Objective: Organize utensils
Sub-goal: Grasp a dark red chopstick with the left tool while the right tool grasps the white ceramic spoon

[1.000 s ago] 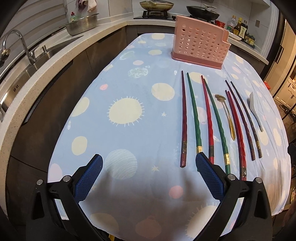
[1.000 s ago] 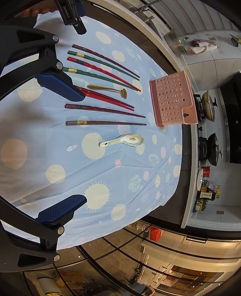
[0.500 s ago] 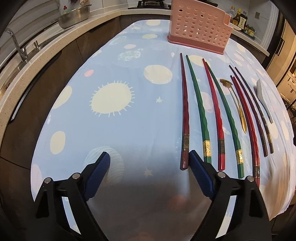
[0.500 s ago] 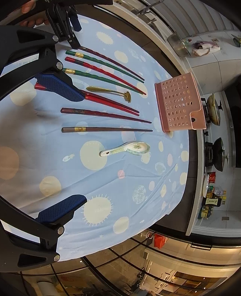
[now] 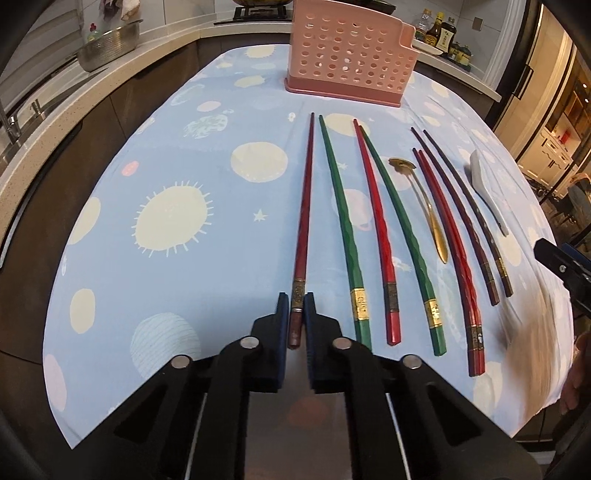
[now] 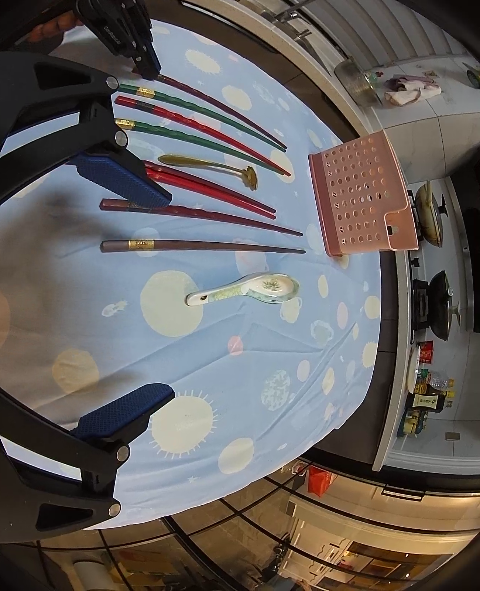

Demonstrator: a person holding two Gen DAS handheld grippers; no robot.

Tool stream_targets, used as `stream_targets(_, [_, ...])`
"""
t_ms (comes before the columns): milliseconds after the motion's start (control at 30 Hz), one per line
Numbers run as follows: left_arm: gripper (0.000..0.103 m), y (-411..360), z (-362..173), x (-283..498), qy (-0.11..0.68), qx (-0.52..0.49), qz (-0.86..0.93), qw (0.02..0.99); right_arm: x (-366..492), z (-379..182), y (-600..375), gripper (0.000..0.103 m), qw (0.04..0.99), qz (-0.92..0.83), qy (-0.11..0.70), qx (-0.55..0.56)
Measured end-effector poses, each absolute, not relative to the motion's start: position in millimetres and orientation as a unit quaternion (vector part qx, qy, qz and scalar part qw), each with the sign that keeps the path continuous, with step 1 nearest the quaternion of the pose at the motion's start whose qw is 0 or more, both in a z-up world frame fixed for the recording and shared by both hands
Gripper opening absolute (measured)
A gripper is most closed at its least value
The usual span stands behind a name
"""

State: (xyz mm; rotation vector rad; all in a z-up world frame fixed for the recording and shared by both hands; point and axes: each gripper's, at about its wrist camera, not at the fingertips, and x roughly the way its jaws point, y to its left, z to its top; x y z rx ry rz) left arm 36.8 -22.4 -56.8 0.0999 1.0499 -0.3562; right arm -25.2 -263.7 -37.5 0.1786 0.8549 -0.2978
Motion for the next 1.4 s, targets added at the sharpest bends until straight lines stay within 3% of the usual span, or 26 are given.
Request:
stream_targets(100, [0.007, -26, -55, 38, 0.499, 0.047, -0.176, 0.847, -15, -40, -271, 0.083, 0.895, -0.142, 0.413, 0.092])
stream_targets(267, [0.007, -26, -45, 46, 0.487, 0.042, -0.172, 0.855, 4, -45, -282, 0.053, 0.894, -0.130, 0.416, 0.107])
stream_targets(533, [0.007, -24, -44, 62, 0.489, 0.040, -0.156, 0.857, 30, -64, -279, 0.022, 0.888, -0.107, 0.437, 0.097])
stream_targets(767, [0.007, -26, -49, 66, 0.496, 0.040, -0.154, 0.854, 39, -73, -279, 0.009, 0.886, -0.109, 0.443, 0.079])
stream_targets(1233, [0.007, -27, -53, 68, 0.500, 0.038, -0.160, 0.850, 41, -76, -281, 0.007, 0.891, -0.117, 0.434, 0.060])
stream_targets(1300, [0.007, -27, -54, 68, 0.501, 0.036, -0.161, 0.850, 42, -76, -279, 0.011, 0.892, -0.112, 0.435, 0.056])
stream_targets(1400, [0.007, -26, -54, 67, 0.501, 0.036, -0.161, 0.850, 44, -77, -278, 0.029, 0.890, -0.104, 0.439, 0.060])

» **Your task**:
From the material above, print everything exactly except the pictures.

» **Task answer**:
Objective: Organize utensils
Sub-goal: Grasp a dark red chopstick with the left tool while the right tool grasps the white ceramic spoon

[1.000 s ago] 
[1.000 s ago] 
[0.500 s ago] 
[0.500 s ago] 
[now] 
[now] 

Demonstrator: a person holding two Gen DAS handheld grippers; no robot.

Tool stream_targets, used as `stream_targets(_, [_, ...])`
"""
t_ms (comes before the columns): milliseconds after the motion's start (control at 30 Hz), one per line
Numbers run as follows: left_arm: gripper (0.000..0.103 m), y (-411..360), z (-362..173), x (-283..498), qy (-0.11..0.68), qx (-0.52..0.49), qz (-0.86..0.93), qw (0.02..0.99); right_arm: x (-366..492), z (-379..182), y (-600..375), gripper (0.000..0.103 m), qw (0.04..0.99), qz (-0.92..0.83), qy (-0.11..0.70), qx (-0.55..0.56)
Measured end-effector poses, each absolute, not relative to the motion's start: position in millimetres and orientation as a unit quaternion (vector part qx, qy, qz and scalar part qw), each with the sign that keeps the path continuous, with step 1 nearest the quaternion of the pose at the motion's start whose qw is 0 or more, both in a z-up world frame fixed for the recording and shared by both hands
Gripper opening absolute (measured)
A gripper is most closed at its least value
The usual span stands behind a name
"""

State: (xyz mm; rotation vector rad; all in a z-up world frame fixed for the recording and shared by both hands; point and axes: each gripper's, at about its wrist camera, not at the fingertips, and x roughly the way its jaws point, y to its left, z to its top; x y z rx ry rz) left arm 36.8 -22.4 -56.8 0.0999 1.0499 -0.3562; right arm -25.2 -263.7 -37.5 0.1786 0.8549 -0.2978
Motion for the next 1.4 s, targets added at the sharpest bends until straight lines stay within 3% of the usual span, or 26 are given.
Request:
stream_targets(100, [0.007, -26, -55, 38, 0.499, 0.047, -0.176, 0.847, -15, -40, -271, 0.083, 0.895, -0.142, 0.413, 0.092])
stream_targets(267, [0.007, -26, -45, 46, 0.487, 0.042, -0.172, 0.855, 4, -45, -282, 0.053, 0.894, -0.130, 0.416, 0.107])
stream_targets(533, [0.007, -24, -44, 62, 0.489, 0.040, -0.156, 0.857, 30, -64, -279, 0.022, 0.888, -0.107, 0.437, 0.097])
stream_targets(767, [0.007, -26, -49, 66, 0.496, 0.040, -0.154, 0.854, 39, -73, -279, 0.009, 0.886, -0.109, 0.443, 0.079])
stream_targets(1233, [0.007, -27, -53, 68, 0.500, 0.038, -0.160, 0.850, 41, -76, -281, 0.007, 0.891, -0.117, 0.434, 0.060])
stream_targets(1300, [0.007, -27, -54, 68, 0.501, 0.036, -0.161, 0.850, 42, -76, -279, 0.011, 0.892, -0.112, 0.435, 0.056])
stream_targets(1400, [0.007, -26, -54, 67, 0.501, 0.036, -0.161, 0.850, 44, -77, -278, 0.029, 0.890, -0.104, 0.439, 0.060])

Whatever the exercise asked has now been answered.